I agree with RE blogger Alan Brine that the claim of some Muslims to have authority for their ‘version’ of Islam should not be taken as a baseline for our teaching about the religion. However, I’m not so sure that “different Islams, some pleasing, others distasteful, are all just versions of Islam.” This suggests that both pacifist and jihadi manifestations are equally ‘Islamic’, akin to saying that the Quakers and Ku Klux Klan are equally ‘Christian’.
....
I'm from a Christian background and I'd say that much as I prefer the Quakers I'm not convinced they're more 'Christian' than the KKK. They have a different interpretation and I'm not sure it's even one that's more representative.
....
There is, then, a need for greater rigour when it comes to the study of religions like Islam. The Department of Education’s guidance on the new GCSE Religious Studies courses appears to promote just that, including a focus on ‘origins of differences and implications for questions of authority’. This should allow scope for the examination of not just multiple approaches to understanding Muslim sources, but the authenticity of the Qur’an too.
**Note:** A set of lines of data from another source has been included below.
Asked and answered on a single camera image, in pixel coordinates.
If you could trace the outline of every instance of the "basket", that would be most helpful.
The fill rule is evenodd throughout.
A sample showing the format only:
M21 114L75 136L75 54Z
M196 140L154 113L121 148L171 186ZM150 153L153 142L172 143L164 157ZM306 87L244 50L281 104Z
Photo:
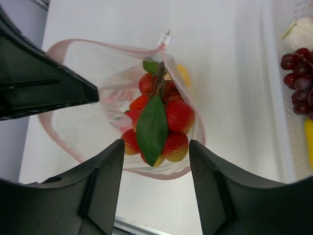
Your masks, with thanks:
M313 16L311 0L267 0L263 8L263 29L268 62L268 78L273 100L282 171L291 183L312 175L304 132L303 117L293 112L291 95L283 83L288 73L280 68L281 57L290 51L282 34L293 20Z

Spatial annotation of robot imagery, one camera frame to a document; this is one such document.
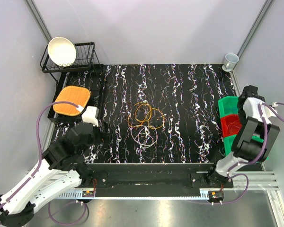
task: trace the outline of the orange sponge pad
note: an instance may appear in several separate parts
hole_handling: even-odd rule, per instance
[[[89,101],[90,95],[90,91],[84,87],[67,86],[62,89],[56,99],[56,102],[69,101],[85,107],[87,102]],[[80,114],[76,107],[69,104],[53,105],[53,110],[58,114],[67,116],[77,116]]]

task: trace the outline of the wall
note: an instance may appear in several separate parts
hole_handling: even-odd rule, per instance
[[[258,92],[267,103],[284,102],[284,0],[272,5],[235,74],[241,90],[252,84],[259,87]],[[284,116],[284,107],[277,110]],[[284,199],[284,123],[276,119],[274,122],[280,126],[280,134],[265,166],[275,172]]]
[[[54,95],[41,72],[46,41],[23,0],[0,1],[0,194],[37,161],[36,120]],[[41,140],[49,121],[40,124]]]
[[[265,0],[34,0],[52,37],[94,41],[104,64],[221,63]]]

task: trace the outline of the black marble tabletop
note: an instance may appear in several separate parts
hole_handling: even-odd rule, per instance
[[[105,70],[100,121],[109,123],[113,136],[108,148],[91,146],[86,162],[196,163],[214,162],[224,156],[217,101],[234,96],[235,91],[221,65],[107,65]],[[67,85],[92,87],[89,72],[71,77]],[[131,136],[131,130],[135,137],[142,128],[128,126],[128,119],[134,121],[134,105],[139,102],[149,103],[164,114],[164,120],[159,112],[151,119],[155,127],[164,124],[156,130],[158,141],[148,148]],[[57,123],[52,141],[73,125]],[[155,137],[154,130],[149,129],[149,134]]]

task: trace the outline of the white cup
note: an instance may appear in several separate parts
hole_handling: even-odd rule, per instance
[[[225,55],[225,60],[222,69],[225,72],[230,72],[233,70],[238,61],[239,57],[236,54],[228,53],[227,55]]]

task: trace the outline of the drying rack
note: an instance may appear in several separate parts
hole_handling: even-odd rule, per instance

It is important that students engage with scholarship and current debates about this. There has been some disagreement within the RE community about how this should happen, and which voices to pay attention to – and the ones that shout the loudest (or rather, given more airtime) are not necessarily the most helpful ones.
One is Tom Holland, a historian who has been appearing regularly on mainstream TV and radio as an expert on Islam, and recently claimed that the ancient Qur’an fragments discovered at the University of Birmingham may have even pre-dated Muhammad. He appears actually to have little credibility for his work, being widely criticised for commentating on Islam without any specialist knowledge of its texts or Arabic, and lacking historical acumen. Holland’s scholarship, if it can even be called that, has yet to be treated seriously by any reputable academic in the field of Islamic research.
....
Obviously this is unfair on Tom Holland. It's interesting that Waqar Ahmedi manages to cite both Karen Armstrong and Chase Robinson with approval. The problems with Karen Armstrong don't really need repeating but Chase Robinson is a good and important revisionist historian. I think the difference with Tom Holland, as far as believers are concerned, may be that iirc he doesn't question the Hijazi origins of Islam. I've seen Robert Hoyland mentioned with approval elsewhere for I think the same reasons.